To address these challenges, the study introduces the Generative AI Fraud Detection Framework (GAI-FDF), a novel approach that shifts fraud detection from reactive analysis to proactive simulation and adaptation. The framework integrates synthetic fraud data generation using Generative Adversarial Networks (GANs) and Variational Autoencoders (VAEs) with adaptive anomaly detection models. These models learn representations of legitimate transaction behavior and identify deviations that may signal emerging fraud patterns. By generating realistic synthetic fraud scenarios, the system overcomes data scarcity and improves model training across rare fraud categories.
The framework also incorporates real-time detection pipelines and multi-level risk scoring mechanisms, combining anomaly scores, behavioral baselines, and fraud pattern recognition to enhance accuracy while maintaining regulatory explain ability. Case studies from financial institutions demonstrate measurable benefits, including significant reductions in false positives, faster adaptation to new fraud techniques, and substantial financial savings within months of deployment.
Overall, the proposed framework highlights how generative AI enables continuous learning, proactive threat simulation, and cross-institutional intelligence sharing, fundamentally shifting fraud detection from static rule-based systems toward adaptive, collaborative defense mechanisms capable of evolving alongside increasingly sophisticated fraud tactics.
Profile:
Rahul Vats is a distinguished Data and AI engineering leader with over 15 years of experience architecting and delivering AI-driven solutions for Fortune 500 companies. He specializes in Generative AI, Microsoft Copilot development, Retrieval-Augmented Generation (RAG) architectures, and Agentic AI—enabling enterprises to achieve scalable, intelligent, and cost-efficient solutions.

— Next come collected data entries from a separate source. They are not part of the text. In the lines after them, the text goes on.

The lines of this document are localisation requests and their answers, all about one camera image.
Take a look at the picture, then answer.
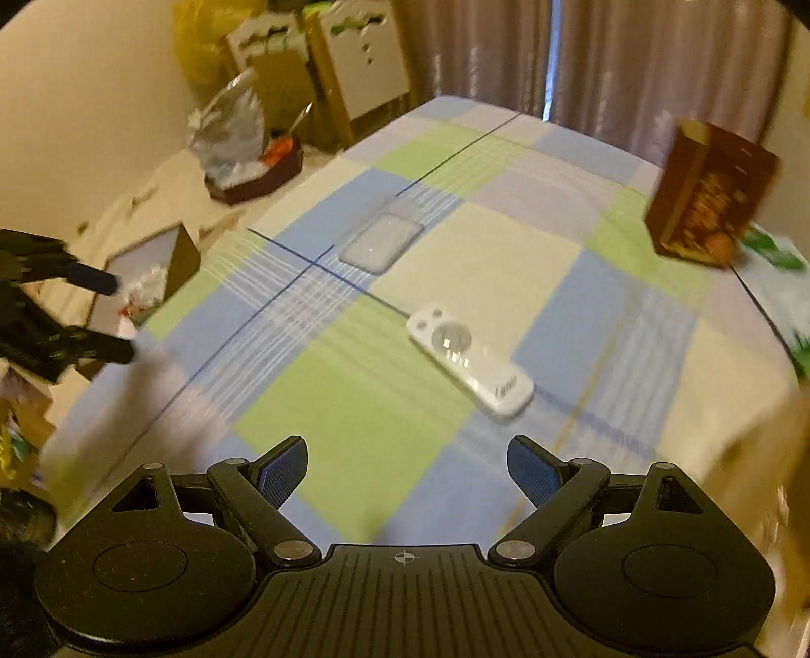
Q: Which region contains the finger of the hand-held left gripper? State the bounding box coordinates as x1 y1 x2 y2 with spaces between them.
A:
0 229 123 296
0 284 137 384

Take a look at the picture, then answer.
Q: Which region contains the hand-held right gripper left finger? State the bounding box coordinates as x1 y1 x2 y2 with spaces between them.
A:
104 435 320 567

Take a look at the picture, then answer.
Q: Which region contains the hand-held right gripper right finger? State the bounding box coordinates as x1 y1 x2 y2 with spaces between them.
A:
487 435 713 567

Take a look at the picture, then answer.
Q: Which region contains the white remote control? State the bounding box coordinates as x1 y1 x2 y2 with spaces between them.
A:
405 304 536 425

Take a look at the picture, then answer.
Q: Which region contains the brown cardboard box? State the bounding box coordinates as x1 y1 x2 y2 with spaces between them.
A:
690 386 810 640

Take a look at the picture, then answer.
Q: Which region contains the checkered cloth desktop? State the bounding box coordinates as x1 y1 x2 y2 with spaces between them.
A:
38 95 804 570

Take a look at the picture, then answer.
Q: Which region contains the open brown carton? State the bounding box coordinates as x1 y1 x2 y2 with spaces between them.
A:
89 223 204 330

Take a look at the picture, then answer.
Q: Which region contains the clear plastic tray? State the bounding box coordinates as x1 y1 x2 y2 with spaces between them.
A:
335 196 426 276

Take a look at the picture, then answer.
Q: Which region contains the yellow plastic bag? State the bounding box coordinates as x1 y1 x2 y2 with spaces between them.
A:
172 0 267 90

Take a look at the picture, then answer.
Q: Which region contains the red gift box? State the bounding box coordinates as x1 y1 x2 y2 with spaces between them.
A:
644 120 781 270

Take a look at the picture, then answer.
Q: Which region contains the green cartoon snack bag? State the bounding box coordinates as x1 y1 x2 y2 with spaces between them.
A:
737 224 810 381

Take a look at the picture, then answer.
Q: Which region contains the white wooden chair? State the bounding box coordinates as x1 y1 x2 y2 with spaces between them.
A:
304 0 412 146

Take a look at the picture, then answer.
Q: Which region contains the mauve curtain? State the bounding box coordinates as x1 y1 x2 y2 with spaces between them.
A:
550 0 798 172
392 0 558 121

Currently a Senior Lead (Manager) at Capital One, Rahul leads a team of AI engineers delivering transformative solutions that integrate Generative AI with enterprise grade data systems. His strategic initiatives have advanced Microsoft Copilot integrations, enhancing productivity through intuitive, AI-driven experiences. Rahul's specializes in RAG architecture, building scalable knowledge retrieval pipelines for enterprise search, customer support automation, and decision support systems. His modular frameworks have enhanced system scalability, contextual relevance, and streamlined information retrieval for enterprise users. His recent work in Agentic AI involves designing intelligent agents that autonomously manage complex workflows, adapt dynamically to user intent, and integrate with enterprise APIs—driving automation and process optimization.

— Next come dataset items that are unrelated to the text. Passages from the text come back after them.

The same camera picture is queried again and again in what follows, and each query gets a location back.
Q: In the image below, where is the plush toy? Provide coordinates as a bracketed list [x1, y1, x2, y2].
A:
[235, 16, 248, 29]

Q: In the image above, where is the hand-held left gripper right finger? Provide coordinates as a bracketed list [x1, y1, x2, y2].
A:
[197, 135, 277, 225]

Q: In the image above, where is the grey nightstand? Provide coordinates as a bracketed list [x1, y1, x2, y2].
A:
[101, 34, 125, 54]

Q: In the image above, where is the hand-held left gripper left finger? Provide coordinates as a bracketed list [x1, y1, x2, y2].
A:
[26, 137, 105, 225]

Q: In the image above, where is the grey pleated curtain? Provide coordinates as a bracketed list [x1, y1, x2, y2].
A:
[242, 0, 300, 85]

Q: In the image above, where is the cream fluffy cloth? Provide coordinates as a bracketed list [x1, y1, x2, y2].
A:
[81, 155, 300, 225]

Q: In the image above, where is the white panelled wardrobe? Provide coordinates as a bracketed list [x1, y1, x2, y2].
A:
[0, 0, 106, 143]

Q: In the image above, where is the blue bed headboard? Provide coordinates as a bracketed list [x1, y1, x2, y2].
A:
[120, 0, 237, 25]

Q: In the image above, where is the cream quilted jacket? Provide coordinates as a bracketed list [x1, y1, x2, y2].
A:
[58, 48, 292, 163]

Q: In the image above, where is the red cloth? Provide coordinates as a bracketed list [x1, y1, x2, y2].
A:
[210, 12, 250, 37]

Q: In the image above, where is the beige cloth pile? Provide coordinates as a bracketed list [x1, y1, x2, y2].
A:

Rahul’s outstanding contributions to AI innovation were recognized with the prestigious Titan Innovation Gold Award (2025) for Best Artificial Intelligence Technology Innovation and AI-Driven Enterprise Transformation and Innovation, underscoring his impact on enterprise AI advancements. Previously at Microsoft, Rahul enhanced cloud data pipelines and implemented AIdriven solutions using Azure services. He successfully lead global teams, aligned technical design with business objectives, and drove Agile practices —accelerating time-to-market while improving system reliability.
Rahul's deep technical expertise, coupled with his leadership in AI engineering, has established him as a trusted partner in driving innovation, empowering teams, and delivering impactful business outcomes.